Macy's has learned a hard lesson: when you take away a consumer's coupons, the consumer stops shopping. For years, Macy's essentially trained shoppers when to shop by having coupons at certain predictable times of the year. But when Macy's bought out big store chains such as Filene's and Foley's they stopped the coupons. Guess what? People stopped shopping. It was a retail disaster of unimaginable proportions. Foley's customers expect massive coupons, red apple shopping days, the works. You can't just yank those away and expect longtime customers not to be grumpy about it.
For years, the department stores that Macy's acquired, like Marshall Field's and Filene's, had relied on 15- and 20-percent-off coupons to alert people, like a Pavlovian bell, that it was time to shop. As part of its reinvention, Macy's tried to wean shoppers off them. But the tactic backfired. With fewer coupons to clip, thousands of people from Washington to Los Angeles turned their backs on Macy's.

Now the company's chief executive, Terry J. Lundgren, one of the brightest stars in American retailing, is pleading mea culpa - and backtracking. Macy's pledges to issue plenty of coupons for the holiday shopping season. It's a lesson that other companies have also learned the hard way. Since the first coupon was issued for the Coca-Cola Company in 1894, companies have occasionally tried to take them away - and suffered. Cuts by the Ruby Tuesday chain in 2004 hurt sales. Procter & Gamble's effort in 1996 led to boycotts. Even in this era of Internet shopping, it seems, Americans are wedded to a low-tech form of marketing: the dotted-line clip-out coupon.

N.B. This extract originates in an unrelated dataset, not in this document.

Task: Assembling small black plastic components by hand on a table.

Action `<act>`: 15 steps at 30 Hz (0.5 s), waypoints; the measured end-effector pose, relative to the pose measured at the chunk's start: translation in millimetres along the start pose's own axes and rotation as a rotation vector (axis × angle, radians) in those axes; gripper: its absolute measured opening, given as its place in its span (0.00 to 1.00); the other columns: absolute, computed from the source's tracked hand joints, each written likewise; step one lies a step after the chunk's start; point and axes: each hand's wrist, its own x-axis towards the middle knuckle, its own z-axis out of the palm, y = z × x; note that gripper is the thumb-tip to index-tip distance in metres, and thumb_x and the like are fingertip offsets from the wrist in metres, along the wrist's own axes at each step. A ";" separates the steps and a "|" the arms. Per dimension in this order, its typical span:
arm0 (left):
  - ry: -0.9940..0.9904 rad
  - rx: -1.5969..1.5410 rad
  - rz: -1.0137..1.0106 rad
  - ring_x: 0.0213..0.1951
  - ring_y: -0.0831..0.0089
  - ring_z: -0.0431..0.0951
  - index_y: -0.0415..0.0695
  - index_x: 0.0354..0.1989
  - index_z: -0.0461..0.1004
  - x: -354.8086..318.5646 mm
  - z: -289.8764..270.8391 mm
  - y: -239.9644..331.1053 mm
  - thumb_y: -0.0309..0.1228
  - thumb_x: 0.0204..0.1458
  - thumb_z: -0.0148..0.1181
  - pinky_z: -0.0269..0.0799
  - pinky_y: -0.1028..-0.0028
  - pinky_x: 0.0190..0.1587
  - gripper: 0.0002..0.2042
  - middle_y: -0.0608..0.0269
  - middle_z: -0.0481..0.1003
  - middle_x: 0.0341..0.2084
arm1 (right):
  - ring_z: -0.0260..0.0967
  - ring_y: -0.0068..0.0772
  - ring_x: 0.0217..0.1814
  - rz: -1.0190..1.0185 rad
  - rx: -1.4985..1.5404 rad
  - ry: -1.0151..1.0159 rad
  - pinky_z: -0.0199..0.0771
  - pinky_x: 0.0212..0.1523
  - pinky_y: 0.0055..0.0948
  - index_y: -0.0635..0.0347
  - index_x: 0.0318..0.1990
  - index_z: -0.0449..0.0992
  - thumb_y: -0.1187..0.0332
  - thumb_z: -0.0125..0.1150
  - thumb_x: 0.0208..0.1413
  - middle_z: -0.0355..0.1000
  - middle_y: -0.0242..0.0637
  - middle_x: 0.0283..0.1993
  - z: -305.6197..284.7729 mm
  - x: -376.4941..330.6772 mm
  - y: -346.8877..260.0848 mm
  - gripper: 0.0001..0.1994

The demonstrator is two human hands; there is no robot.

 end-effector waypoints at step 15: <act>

For years, Karen Gundling, 41, a communications consultant in Parma, Ohio, relied on 20-percent-off coupons from Kaufmann's in Cleveland to buy shoes. Then Macy's took over. "Now that Macy's doesn't do coupons, I don't buy shoes there," Ms. Gundling said.

Curbing coupons was not the only change that upset shoppers. In 2005, Macy's, then known as Federated Department Stores, acquired May Department Stores, which owned 11 storied chains around the country, like Foley's in Houston and Robinsons-May in Los Angeles. Last year, Macy's changed all the store names, a move that upset loyal shoppers. Mr. Lundgren said the new chain, with 800 stores and $27 billion in sales, would be big enough to secure exclusive product lines from big names - as it did, with Elie Tahari and Martha Stewart - then blanket the country with advertisements to let shoppers know about it. To complete the makeover, Macy's reduced its reliance on midprice clothing brands like Levi's and Dockers.

Mr. Lundgren tried to create a new kind of national department store that would no longer compete head-to-head with lower-priced competitors like J. C. Penney and Kohl's. But the changes amounted to "too much, too fast," Mr. Lundgren acknowledged in an interview. It turns out that men, in particular, are creatures of shopping habit. They want to go to the local department store and find the Dockers where they have always been.
People do love their coupons and once they're trained on reliable coupons, they just don't buy until the coupon appears. That's the free market in action, as Terry Lundgren found out. So, tell us this: if he's such a "rising star" in the retail industry, why didn't he know that? It's not rocket science. All he had to do was ask his mom or his sister, or if they weren't available for consultations, do some market research. There's a concept.